The 2-gap alignment leaves both offensive guards uncovered by defensive linemen. Instead each ILB covers the “bubble” left by the line. This kind of 3-4 requires a specific class of player. The defensive linemen have to be monsters, able to handle the lineman in front of them and control the gap to either side. Ideally, they’re disruptive enough that the guards have to help in many cases. The inside linebackers need to be big enough to take on a guard on every play if the linemen aren’t good enough to keep them clean.

It’s Parcells’ “Planet Theory” - there are only so many men on the planet big and athletic enough to play defensive lineman in the NFL. To some extent, that theory also applies to the linebackers in a 2-gap 3-4 scheme. Guys like Dat Nguyen won Parcells over, but he wasted no time in looking for guys like Bradie James and Bobby Carpenter and Kevin Burnett to replace smaller players like Dexter Coakley.
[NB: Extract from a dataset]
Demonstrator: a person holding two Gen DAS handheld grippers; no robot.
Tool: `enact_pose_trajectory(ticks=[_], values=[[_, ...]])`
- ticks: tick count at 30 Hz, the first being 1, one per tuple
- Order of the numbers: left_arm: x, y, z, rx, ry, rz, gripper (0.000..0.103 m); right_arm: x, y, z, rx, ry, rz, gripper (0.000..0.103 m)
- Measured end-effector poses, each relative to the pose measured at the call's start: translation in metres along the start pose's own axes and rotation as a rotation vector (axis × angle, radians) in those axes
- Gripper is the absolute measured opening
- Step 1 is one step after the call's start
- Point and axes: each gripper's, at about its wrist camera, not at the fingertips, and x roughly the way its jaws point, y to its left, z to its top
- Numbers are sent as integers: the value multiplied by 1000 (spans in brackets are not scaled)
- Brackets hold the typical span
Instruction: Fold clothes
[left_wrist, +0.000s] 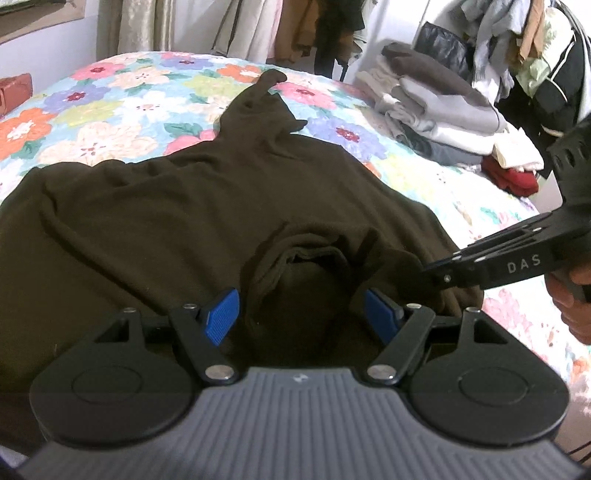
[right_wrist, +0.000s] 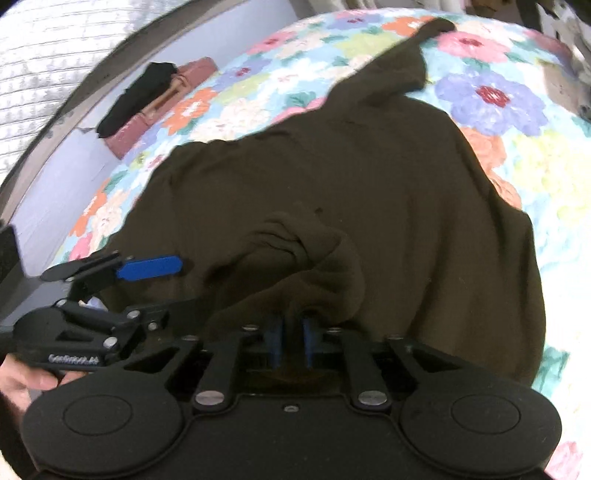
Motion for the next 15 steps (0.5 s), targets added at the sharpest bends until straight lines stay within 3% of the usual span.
enact_pose_trajectory(ticks=[2,6,10,12,15], values=[[-2,2,1,-13,-13,-9,74,-5,3,5,-23,-30,4,10],[-8,5,3,-12,-49,-30,74,-13,19,18,-151,-63,-99,10],[-11,21,3,-93,-49,-64,74,-1,31,28,-292,-12,-201,14],[-10,26,2,-120,-46,-59,74,8,28,30,-289,22,-229,14],[-10,29,3,-143,-52,-58,75,12,11,28,-179,11,-173,18]])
Parcells liked the 2-gap 3-4 for a number of different reasons. It’s design makes it more difficult for the offensive linemen to get an angle on his defenders. It makes it easier to drop eight men into coverage and prevent big plays. It makes it easier for a stud OLB to get an angle in pass rush and generate pressure with just four rushers. But it’s also more difficult to play in today’s NFL. Those planet-like defensive linemen are getting harder and harder to find.

1 GAP 3-4-Grantham

The attacking, aggressive style of play of the one gap 3-4 has stood the test of time better than the read-and-react style for much the same reason that the under 4-3 has. It allows players to attack the offense, specifically its ability to disguise the fourth (and fifth or sixth) pass rusher and the coverage behind. In fact, there are a lot of under front concepts in the Phillips 3-4.

Unlike the true 2-gap 3-4, there’s no definite “bubble” in this particular front. The strong side end slides down in the guard-tackle gap and the nose tackle slants to the weak side center-guard gap. The weak side end may or may not be head-up on the tackle, sometimes aligning in a 5-technique. Moving the defensive lineman by just 12 inches changes the philosophy entirely. It’s easy to see how the mindset of the defensive linemen changes. It’s clear that the two inside linebackers can be, if the linemen are disruptive at all, better protected from the blocks of interior linemen. You can see the lines of attack for a delayed ILB blitz or how each OLB might get a jump by shifting one defensive end to the outside of an offensive tackle.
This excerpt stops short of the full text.